Tarn didn’t have to look back to know their kind-hearted demolition expert knew that was aimed at him, and took it badly. The man always did, never growing comfortable with the … callousness of the other Chapters.

It didn’t help that the Templar brat, and the Techmarine had all sense of empathy torn out of them by a spiked mace shoved up their arse then pulled back out. Tarn could at least relate to the Salamander, and he guessed the Watch-Sergeant and Cassius did too. 

Only the Warp knew what went on in Corian’s head though. The pretty boy — ex Blood Angel — not being one to confide his thoughts in any of his Brothers. 

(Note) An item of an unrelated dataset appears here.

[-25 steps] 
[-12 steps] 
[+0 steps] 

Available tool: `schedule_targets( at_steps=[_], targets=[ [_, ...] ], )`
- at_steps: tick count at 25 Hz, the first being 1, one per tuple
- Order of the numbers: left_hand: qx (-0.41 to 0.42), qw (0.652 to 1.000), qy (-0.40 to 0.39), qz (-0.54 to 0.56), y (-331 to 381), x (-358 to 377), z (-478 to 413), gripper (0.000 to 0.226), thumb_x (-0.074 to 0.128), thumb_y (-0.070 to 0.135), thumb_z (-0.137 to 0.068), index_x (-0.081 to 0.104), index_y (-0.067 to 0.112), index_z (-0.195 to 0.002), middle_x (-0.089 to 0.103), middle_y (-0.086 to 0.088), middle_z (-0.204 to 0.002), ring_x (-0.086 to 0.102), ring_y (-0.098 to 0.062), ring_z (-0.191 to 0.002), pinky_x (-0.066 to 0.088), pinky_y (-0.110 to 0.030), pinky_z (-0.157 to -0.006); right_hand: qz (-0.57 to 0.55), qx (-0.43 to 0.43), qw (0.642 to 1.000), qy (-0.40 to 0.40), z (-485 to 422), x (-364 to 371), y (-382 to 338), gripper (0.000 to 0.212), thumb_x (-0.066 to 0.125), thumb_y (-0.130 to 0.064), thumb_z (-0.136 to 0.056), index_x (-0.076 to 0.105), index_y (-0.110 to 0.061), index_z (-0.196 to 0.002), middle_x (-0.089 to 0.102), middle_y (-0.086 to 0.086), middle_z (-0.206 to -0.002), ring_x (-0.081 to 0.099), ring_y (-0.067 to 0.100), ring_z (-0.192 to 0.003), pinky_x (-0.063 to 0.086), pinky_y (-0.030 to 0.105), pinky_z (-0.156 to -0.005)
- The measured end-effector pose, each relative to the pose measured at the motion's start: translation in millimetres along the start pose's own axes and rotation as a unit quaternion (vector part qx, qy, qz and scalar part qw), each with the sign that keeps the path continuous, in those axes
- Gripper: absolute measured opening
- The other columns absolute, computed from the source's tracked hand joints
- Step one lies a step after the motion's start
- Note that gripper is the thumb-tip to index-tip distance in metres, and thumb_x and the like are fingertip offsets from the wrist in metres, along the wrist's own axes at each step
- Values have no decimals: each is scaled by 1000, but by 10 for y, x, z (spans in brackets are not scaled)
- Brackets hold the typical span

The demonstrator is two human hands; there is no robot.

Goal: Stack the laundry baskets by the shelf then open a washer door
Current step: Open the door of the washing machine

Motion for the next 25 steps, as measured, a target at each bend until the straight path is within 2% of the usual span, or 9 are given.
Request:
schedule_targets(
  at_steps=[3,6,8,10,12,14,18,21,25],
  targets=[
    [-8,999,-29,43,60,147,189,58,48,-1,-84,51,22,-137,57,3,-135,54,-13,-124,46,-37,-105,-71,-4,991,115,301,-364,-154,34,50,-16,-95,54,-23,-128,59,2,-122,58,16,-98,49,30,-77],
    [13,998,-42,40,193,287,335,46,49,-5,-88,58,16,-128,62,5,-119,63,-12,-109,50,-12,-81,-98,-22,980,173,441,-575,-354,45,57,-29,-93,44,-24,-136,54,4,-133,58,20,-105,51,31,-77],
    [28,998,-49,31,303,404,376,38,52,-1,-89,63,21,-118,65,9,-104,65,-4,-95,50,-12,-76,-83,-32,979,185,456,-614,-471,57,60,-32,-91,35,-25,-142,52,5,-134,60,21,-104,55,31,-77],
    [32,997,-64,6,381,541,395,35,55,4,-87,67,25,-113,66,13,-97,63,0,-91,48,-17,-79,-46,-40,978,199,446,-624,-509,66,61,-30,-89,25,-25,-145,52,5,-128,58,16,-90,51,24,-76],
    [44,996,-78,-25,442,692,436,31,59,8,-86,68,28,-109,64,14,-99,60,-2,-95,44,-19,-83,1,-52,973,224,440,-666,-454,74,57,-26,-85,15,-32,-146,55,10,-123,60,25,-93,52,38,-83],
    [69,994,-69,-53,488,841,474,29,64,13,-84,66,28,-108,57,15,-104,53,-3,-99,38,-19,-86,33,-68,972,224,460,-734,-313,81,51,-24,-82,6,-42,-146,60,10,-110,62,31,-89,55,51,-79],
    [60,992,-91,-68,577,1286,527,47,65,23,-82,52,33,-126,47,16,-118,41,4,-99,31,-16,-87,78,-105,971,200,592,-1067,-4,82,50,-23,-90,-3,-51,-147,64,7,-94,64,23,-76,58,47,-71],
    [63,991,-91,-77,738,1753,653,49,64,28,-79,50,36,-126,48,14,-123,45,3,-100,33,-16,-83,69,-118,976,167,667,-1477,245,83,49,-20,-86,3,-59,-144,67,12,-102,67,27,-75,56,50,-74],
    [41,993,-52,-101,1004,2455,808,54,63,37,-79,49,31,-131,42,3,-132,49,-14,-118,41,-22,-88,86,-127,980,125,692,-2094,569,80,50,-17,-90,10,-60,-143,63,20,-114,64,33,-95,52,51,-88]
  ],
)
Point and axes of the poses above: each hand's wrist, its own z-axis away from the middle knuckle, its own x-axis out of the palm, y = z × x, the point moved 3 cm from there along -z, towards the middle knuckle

Not that Tarn cared, or wanted to know what was inside that sparkly head of his, for he suspected the pretty facade hid a giant stinking turd inside. It always did. Like with those fancy nobles, prettying themselves up and strutting around like a bunch of self-important peacocks just because one of their ancestors ten thousand years ago was a good enough paper pusher to be given some responsibility. Pretty facade, rotten interior. He’d rather not find out just how rotten Corian was, because he didn’t want to start having doubts about the man who patched him up after every battle.

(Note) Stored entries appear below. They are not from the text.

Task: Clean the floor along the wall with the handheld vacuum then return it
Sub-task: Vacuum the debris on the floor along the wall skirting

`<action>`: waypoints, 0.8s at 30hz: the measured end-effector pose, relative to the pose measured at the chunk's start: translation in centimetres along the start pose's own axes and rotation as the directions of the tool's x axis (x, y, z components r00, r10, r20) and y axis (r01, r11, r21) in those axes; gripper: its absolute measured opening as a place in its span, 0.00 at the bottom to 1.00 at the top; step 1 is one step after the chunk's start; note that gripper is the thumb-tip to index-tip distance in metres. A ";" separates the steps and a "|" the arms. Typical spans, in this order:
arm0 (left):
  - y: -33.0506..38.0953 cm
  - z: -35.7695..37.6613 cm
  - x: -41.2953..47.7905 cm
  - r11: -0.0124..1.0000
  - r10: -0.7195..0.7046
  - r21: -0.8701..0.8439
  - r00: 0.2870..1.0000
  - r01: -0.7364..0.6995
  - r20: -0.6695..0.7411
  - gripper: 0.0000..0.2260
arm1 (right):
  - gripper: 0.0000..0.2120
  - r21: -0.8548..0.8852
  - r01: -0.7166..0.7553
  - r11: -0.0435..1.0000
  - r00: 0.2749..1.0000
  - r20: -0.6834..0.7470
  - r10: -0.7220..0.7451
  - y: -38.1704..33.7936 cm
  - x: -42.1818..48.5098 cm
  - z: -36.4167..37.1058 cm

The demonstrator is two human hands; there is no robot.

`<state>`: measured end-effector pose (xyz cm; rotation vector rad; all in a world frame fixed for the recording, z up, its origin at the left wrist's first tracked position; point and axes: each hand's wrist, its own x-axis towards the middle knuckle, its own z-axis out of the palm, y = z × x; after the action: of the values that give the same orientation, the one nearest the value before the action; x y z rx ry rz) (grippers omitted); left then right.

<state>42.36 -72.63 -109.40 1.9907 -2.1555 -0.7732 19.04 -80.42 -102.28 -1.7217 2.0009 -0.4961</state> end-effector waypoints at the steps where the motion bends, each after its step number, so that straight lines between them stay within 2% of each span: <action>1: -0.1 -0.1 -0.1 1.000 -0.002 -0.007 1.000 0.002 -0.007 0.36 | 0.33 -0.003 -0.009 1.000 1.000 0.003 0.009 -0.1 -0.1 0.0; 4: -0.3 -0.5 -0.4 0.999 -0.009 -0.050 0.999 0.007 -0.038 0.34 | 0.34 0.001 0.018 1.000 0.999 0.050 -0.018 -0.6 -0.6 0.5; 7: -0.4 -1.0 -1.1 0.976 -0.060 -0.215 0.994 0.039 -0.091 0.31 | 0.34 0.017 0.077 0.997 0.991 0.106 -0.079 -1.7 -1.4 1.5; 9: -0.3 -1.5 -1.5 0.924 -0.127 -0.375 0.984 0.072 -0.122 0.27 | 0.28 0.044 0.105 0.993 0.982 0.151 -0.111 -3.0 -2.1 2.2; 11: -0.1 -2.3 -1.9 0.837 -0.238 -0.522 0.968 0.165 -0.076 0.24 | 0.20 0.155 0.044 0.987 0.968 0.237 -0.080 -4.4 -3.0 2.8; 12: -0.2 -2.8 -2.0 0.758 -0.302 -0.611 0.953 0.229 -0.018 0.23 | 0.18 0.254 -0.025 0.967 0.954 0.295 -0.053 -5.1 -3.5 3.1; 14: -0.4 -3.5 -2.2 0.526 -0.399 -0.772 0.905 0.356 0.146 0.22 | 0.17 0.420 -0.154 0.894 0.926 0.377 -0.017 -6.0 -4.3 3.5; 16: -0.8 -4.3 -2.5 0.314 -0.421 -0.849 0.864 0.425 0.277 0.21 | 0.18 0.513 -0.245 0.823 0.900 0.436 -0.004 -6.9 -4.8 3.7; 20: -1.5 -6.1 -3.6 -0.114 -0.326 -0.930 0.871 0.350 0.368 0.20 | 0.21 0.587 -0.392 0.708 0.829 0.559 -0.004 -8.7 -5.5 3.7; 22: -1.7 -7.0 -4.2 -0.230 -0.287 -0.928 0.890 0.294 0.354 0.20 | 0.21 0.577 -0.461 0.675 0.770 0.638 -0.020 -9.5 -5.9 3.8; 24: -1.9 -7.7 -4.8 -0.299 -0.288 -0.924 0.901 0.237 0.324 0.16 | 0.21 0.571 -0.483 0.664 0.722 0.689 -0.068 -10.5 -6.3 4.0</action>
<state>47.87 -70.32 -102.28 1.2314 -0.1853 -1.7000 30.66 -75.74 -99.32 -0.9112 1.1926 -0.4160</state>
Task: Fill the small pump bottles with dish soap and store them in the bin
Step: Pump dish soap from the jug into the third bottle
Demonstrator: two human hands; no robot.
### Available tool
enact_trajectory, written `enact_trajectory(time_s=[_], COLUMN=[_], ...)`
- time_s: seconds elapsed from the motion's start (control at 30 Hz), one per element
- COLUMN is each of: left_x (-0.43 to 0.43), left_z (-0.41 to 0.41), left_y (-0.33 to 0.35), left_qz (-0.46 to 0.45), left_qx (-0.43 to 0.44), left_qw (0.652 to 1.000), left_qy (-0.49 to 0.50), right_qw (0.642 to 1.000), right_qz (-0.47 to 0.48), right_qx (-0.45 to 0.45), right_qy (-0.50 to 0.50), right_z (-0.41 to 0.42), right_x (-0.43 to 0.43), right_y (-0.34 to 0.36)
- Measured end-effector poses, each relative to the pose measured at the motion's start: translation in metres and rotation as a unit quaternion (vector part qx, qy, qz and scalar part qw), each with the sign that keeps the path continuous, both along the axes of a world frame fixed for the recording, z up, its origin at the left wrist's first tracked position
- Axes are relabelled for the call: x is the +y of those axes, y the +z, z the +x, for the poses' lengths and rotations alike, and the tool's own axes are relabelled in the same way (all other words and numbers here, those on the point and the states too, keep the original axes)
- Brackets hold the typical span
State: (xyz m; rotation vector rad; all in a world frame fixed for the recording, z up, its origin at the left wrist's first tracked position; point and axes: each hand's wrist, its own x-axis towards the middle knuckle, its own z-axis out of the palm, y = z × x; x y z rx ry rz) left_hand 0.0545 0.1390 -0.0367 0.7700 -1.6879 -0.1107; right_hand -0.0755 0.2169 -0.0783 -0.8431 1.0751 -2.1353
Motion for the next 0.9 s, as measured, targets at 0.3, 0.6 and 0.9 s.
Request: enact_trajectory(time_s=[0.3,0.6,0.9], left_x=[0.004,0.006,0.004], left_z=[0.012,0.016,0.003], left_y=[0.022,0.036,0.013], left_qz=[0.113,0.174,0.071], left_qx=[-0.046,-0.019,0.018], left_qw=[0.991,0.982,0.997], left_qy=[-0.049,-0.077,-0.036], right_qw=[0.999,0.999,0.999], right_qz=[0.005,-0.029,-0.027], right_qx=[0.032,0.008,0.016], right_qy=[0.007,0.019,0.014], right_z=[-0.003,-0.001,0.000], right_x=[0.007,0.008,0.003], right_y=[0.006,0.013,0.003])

There was just something wrong with the look Corian wore on his face every time after battle, an almost longing, wistful glimmer in his eyes as he looked upon a sight of savagery. Don’t get him wrong, Tarn loved making those gory sights, tearing apart the Imperium’s enemies with his axe, but he did not look at the gory results like it was some beautiful piece of art.  

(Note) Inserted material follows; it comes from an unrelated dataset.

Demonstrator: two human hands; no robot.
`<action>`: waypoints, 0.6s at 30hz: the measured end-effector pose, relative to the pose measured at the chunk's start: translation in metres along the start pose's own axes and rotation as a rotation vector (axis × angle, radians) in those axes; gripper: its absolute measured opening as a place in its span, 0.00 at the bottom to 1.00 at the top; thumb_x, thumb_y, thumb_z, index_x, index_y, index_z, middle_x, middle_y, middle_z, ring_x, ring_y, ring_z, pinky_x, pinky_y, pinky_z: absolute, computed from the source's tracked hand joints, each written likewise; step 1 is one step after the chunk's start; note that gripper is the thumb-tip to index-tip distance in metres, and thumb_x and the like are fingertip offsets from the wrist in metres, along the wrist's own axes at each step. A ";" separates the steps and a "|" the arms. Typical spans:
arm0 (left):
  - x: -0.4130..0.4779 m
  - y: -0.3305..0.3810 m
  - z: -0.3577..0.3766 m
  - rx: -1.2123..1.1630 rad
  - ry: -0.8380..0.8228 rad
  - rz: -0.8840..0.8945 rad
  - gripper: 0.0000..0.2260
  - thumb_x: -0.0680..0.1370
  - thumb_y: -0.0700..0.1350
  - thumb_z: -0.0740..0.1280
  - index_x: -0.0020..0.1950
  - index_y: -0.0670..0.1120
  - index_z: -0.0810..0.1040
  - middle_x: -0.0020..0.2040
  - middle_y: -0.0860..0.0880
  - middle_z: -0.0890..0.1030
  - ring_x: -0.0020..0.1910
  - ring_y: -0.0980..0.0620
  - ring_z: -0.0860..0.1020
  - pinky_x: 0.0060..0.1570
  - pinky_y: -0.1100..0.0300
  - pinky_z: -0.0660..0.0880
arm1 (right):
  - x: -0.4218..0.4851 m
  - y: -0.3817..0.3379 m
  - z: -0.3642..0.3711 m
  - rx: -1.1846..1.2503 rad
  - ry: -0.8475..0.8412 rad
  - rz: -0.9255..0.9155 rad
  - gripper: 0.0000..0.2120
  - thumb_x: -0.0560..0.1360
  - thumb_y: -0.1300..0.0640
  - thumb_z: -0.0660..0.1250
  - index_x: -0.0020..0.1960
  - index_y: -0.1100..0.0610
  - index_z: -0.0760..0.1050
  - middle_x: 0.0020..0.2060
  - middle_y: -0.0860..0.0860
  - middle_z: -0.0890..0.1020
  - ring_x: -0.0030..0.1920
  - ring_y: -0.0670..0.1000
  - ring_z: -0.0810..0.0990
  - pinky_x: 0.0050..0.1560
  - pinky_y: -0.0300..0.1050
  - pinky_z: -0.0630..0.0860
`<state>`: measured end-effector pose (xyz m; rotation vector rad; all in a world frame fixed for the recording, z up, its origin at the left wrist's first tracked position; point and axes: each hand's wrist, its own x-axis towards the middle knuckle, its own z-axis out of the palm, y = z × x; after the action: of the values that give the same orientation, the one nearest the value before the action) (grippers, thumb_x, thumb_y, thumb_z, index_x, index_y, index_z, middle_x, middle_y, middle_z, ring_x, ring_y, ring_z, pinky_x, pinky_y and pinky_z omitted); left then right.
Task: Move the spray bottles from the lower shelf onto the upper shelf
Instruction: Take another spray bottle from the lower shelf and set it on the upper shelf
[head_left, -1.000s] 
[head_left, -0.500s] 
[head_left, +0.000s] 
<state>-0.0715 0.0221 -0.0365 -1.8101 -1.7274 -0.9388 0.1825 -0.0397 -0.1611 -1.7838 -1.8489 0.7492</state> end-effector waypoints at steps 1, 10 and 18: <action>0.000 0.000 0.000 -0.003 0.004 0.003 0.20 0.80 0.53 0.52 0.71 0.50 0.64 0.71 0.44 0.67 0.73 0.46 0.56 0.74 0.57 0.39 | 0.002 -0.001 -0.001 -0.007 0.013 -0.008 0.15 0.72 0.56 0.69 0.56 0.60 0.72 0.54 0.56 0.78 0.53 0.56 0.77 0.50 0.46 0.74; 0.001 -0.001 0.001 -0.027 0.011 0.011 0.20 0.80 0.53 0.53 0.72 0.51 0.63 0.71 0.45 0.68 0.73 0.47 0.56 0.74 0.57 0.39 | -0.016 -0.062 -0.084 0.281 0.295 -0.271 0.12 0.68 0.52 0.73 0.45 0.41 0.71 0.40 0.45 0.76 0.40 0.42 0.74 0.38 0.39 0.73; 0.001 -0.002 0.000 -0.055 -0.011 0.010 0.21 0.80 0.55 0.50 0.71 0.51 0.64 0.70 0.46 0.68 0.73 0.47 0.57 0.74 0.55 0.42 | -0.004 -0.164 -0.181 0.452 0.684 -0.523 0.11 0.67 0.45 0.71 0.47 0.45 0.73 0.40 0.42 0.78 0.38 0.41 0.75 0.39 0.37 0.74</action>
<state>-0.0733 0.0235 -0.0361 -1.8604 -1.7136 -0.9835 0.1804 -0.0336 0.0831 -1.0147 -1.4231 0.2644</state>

Tarn shook his head, instead focusing on the battle ahead, on the war cries of the enemy he will have to slaughter, on the screams of the men and women he was too slow to save. His hearts thunder in his chest, his engine roaring up as a familiar thirst for battle rears its head once more and twists his face into a vicious snarl.

Power Axe in one hand, wrist-mounted bolter in the other, he stalked forth like a great wolf of Fenris. Tarn never was one to think too deeply on problems, but perhaps old age has worn down his mind. Nonetheless, it was time he got back to his roots and slaughtered some Xenos in the name of the Emperor.